Another group of parents from Clinton Middle School also wanted the police to be there. They said in public comments that the school wasn’t doing enough to stop the “five to six fights a day” and the cellphone videos of these fights that are then shared on social media.
Another gun was found, but it doesn’t really fit into the current discussion about school safety and the role of school police.
Officers have never been at grade schools in L.A. Unified. One cop would always be at a high school, and another would split their time between two middle schools before the cuts.
As things stand, the only times police can enter a school are in an emergency, to investigate something, or to make an arrest. A recent effort to make a few exceptions to this rule failed after only one day because people couldn’t agree on who had given permission for the change.

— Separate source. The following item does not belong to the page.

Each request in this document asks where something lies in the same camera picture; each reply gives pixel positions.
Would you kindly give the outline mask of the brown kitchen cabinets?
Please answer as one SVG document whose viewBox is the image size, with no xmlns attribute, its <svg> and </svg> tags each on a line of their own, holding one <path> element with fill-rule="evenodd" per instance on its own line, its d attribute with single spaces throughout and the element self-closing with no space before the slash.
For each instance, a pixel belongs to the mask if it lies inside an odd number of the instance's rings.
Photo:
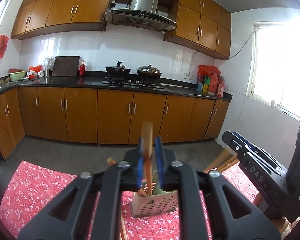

Cecily Myart-Cruz, President of the teachers union, attacked the school board on Tuesday for not keeping their promise to cut the police budget even more.
Max Arias, another union head who speaks for a lot of non-teaching workers, said that unarmed campus workers were key to making schools safer.
Arias also said that the district should be blamed for budget cuts that have made job hours for school aides too short for them to qualify for health benefits.
A lot of people have different ideas about whether or not college police would be a good way to stop people from carrying weapons.
George McKenna, a member of the board, has said many times that having an officer on campus keeps kids from bringing guns to school.
However, Joseph Williams, who is in charge of Students Deserve and helps student activists who want to cut police spending, doesn’t agree with that.
In an interview, he asked, “Was anyone hurt when the guns were taken away? Not at all. Why? Few students on that school were afraid to tell adults, “Hey, this is going on, and we need to do something about it,” and adults were able to step in and help.
He said that having a cop there would have made them less trusting, which could have made the situation more dangerous.
But he also said the district was wrong for not giving kids the counseling and other non-law enforcement help they needed to feel safe.